The control system for adaptively adjusting the position of the external rearview mirror based on the DMS provides a real-time adjusting function in the dynamic moving process of the vehicle, so that the driving safety and the comfort are remarkably improved, the system intelligently identifies whether a driver drives for the first time or whether the vehicle is in a driving state or not through the static and dynamic judging modules, so that a corresponding adjusting process is automatically started, and the static acquisition and dynamic acquisition module of the DMS main module can accurately capture physiological information of the driver, including the height, the sitting posture, the sight direction and the change trend of the head position and the body posture, and the information is used for the seat adjusting module and the rearview mirror adjusting module to realize personalized adjustment;
The control method provided by the invention ensures the accuracy and real-time performance of rearview mirror adjustment through a series of fine steps, firstly, the static judgment module and the dynamic judgment module are started to provide initial adjustment basis for the system, then, the DMS main module automatically adjusts the seat and the rearview mirror according to the static and dynamic physiological information of the driver so as to adapt to the personal requirements of the driver, the information acquisition module and the data analysis module work cooperatively, so that the system can calculate the optimal view angle and position according to real-time road and vehicle driving information, and finally, the feedback optimization module continuously optimizes the system performance through collecting adjustment effect and driver satisfaction, thereby forming a closed-loop continuous improvement process.
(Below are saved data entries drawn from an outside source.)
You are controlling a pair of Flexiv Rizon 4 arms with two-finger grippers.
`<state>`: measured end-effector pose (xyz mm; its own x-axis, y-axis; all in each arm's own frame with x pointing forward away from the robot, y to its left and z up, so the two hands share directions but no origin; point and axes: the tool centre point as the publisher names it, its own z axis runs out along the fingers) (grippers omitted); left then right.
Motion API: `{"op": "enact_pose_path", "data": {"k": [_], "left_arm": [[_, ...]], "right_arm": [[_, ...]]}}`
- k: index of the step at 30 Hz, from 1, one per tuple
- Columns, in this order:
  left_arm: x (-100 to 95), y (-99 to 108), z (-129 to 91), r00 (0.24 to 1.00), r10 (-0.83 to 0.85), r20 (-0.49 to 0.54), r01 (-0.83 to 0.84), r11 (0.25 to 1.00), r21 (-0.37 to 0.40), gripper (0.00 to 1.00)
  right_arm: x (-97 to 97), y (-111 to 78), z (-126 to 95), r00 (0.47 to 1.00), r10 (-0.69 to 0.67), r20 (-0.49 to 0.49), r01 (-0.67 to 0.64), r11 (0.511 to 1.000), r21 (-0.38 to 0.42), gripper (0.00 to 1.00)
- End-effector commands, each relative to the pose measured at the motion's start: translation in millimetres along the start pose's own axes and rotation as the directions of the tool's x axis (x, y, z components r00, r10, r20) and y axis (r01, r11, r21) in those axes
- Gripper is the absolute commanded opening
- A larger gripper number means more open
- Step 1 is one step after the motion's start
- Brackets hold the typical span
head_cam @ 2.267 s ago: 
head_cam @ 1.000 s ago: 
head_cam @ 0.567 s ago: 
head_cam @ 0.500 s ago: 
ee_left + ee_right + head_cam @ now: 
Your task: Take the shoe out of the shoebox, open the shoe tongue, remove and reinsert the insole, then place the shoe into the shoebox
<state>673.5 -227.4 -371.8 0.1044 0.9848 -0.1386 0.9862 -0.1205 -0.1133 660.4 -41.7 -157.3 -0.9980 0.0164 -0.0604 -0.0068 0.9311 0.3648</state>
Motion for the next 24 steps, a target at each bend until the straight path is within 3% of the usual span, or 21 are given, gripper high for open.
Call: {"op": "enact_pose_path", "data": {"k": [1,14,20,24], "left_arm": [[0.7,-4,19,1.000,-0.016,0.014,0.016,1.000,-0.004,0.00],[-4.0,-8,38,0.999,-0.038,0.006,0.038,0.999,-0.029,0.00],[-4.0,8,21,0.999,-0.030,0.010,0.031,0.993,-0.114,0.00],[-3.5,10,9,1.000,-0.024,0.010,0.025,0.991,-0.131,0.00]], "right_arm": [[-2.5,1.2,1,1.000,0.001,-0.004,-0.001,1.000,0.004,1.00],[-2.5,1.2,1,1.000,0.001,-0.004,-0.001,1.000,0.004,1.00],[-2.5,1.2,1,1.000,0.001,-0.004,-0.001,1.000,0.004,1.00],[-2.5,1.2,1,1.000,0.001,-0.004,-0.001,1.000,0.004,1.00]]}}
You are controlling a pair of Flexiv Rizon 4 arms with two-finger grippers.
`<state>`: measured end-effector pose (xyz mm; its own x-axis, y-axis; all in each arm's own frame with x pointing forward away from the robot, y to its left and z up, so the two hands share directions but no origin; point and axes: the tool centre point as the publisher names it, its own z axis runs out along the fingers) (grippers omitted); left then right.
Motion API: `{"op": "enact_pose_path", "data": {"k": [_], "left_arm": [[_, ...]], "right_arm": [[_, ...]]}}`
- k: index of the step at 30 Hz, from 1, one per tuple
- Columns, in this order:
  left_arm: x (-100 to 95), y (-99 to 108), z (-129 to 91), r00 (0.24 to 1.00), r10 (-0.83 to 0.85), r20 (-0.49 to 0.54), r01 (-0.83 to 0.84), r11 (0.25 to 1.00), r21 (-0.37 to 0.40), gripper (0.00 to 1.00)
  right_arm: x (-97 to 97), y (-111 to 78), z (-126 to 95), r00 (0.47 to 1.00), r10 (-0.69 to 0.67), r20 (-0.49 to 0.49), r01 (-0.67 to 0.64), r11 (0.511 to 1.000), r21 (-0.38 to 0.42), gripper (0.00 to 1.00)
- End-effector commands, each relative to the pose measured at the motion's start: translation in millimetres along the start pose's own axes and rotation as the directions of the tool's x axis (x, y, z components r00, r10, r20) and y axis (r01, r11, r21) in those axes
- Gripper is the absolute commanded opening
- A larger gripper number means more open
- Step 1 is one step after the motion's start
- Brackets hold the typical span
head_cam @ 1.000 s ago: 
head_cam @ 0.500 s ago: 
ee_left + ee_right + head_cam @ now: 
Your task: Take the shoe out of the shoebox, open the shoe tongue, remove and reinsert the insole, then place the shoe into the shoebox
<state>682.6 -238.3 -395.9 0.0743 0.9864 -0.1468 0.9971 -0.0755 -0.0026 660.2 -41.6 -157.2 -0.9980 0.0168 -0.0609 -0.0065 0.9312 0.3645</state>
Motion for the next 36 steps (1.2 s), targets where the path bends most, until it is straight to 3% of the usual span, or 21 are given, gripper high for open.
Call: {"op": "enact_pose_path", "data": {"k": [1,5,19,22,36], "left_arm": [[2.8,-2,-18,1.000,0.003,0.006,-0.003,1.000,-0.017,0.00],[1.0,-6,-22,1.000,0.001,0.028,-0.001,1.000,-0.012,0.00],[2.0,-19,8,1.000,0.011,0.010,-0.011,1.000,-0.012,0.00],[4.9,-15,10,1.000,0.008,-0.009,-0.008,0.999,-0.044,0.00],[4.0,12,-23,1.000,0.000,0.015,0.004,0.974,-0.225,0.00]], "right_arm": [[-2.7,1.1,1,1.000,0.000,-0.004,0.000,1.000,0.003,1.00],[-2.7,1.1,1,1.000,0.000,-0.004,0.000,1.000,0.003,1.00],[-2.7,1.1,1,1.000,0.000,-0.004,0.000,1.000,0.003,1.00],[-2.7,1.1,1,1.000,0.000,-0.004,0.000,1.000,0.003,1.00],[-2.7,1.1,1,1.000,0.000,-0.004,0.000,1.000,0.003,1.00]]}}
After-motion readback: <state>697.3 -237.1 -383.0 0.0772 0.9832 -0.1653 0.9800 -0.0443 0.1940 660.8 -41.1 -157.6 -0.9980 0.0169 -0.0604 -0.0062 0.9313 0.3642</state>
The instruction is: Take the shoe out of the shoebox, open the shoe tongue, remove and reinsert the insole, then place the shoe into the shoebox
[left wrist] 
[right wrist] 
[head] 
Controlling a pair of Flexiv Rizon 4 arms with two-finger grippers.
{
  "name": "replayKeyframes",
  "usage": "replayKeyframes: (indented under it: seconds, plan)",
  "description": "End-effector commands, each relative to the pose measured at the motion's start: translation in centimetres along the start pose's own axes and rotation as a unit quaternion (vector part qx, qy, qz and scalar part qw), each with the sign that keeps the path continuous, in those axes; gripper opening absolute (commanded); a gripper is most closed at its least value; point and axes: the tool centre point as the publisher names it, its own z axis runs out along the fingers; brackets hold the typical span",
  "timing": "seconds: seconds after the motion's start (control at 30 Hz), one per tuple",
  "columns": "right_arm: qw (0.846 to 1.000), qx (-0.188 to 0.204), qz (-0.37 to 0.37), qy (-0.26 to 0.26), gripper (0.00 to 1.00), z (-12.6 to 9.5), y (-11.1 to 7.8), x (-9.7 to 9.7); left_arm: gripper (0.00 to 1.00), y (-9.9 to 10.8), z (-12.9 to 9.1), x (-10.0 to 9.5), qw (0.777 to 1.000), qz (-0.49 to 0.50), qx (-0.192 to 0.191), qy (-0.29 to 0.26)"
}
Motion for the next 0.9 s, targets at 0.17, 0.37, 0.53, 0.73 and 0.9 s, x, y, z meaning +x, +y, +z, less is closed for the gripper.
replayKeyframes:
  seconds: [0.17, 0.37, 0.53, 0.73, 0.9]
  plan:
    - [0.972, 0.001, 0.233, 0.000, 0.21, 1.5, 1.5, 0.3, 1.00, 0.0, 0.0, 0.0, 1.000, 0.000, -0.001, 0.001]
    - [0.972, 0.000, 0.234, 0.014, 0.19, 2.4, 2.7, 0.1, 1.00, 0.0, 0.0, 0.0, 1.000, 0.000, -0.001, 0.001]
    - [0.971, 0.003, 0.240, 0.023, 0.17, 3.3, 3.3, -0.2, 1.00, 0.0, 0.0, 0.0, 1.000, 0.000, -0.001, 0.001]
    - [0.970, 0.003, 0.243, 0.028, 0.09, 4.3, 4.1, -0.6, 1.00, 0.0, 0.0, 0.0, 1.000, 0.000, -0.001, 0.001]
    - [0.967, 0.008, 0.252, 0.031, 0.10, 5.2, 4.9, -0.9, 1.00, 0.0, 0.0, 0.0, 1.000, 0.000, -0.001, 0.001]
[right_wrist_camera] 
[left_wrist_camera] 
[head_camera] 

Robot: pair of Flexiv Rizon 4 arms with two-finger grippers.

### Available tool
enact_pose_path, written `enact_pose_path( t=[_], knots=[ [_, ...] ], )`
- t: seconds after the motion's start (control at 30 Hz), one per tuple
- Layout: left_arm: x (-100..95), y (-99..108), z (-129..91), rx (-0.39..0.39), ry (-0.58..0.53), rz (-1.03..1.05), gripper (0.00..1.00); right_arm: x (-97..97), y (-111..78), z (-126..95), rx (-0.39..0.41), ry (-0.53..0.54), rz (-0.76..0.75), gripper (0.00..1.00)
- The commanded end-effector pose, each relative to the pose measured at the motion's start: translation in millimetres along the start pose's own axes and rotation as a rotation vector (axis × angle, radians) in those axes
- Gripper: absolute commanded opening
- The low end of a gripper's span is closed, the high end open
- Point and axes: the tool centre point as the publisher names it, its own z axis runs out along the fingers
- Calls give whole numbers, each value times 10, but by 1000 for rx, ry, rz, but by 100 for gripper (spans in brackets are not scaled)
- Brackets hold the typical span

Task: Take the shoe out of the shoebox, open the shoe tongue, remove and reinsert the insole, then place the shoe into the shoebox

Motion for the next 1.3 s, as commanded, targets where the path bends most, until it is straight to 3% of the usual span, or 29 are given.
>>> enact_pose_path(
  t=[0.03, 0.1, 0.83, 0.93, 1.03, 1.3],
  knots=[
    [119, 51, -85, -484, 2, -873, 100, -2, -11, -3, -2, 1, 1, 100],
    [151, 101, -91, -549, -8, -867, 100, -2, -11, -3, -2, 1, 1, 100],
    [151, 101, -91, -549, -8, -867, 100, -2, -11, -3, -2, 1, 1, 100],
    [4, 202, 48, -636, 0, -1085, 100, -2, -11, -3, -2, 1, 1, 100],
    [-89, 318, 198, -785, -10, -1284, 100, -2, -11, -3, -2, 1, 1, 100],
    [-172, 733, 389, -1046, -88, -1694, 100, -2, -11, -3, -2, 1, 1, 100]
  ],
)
The invention and its embodiments have been described above by way of illustration and not limitation, and the invention is illustrated in the accompanying drawings and described in the drawings in which the actual structure is not limited thereto. Therefore, if one of ordinary skill in the art is informed by this disclosure, a structural manner and an embodiment similar to the technical scheme are not creatively devised without departing from the gist of the present invention, and all the structural manners and the embodiments belong to the protection scope of the present invention.
Furthermore, it should be understood that although the present disclosure describes embodiments, not every embodiment is provided with a separate technical solution, and this description is provided for clarity only, and those skilled in the art should consider the disclosure as a whole, and the technical solutions in the embodiments may be combined appropriately to form other embodiments that can be understood by those skilled in the art.